Instructions to follow: How many lines in the records below contain the word "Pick"? Answer with the number only.
+===+
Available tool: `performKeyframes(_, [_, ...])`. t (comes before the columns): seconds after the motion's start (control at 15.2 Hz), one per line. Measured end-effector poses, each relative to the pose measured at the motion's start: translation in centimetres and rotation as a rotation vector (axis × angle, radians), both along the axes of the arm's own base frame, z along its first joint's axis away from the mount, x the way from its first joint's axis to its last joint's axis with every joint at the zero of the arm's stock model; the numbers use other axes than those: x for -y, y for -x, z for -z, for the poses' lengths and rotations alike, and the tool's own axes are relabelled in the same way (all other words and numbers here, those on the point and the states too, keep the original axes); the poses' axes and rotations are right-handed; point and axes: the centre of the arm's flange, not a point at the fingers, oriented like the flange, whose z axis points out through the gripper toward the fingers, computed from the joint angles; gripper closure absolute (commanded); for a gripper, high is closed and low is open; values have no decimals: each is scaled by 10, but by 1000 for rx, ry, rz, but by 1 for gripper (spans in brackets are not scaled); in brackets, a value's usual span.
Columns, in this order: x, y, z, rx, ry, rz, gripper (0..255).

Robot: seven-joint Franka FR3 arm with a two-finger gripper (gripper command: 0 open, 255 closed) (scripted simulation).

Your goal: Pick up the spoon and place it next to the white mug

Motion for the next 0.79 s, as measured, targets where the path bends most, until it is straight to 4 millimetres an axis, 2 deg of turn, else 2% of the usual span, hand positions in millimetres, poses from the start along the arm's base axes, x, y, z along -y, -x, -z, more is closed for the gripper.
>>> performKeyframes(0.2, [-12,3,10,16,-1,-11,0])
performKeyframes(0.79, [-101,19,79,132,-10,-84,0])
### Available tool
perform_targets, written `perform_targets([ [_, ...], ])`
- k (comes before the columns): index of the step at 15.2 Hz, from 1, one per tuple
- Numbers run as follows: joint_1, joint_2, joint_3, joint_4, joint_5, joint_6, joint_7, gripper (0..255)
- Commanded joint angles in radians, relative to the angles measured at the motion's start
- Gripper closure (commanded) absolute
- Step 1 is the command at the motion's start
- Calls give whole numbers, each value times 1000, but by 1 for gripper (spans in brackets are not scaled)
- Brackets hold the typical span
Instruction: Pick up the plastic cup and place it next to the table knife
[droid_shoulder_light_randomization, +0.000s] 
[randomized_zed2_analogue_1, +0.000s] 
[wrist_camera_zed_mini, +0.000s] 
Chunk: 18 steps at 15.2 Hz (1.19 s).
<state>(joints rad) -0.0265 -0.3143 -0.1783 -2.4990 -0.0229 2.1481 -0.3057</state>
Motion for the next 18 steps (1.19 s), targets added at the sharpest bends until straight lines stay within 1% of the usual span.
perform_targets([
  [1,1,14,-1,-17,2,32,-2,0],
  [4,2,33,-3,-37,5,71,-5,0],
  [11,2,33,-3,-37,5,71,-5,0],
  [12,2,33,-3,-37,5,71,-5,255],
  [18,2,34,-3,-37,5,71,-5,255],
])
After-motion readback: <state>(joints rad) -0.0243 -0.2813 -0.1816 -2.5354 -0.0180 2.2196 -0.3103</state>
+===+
Written solution: 2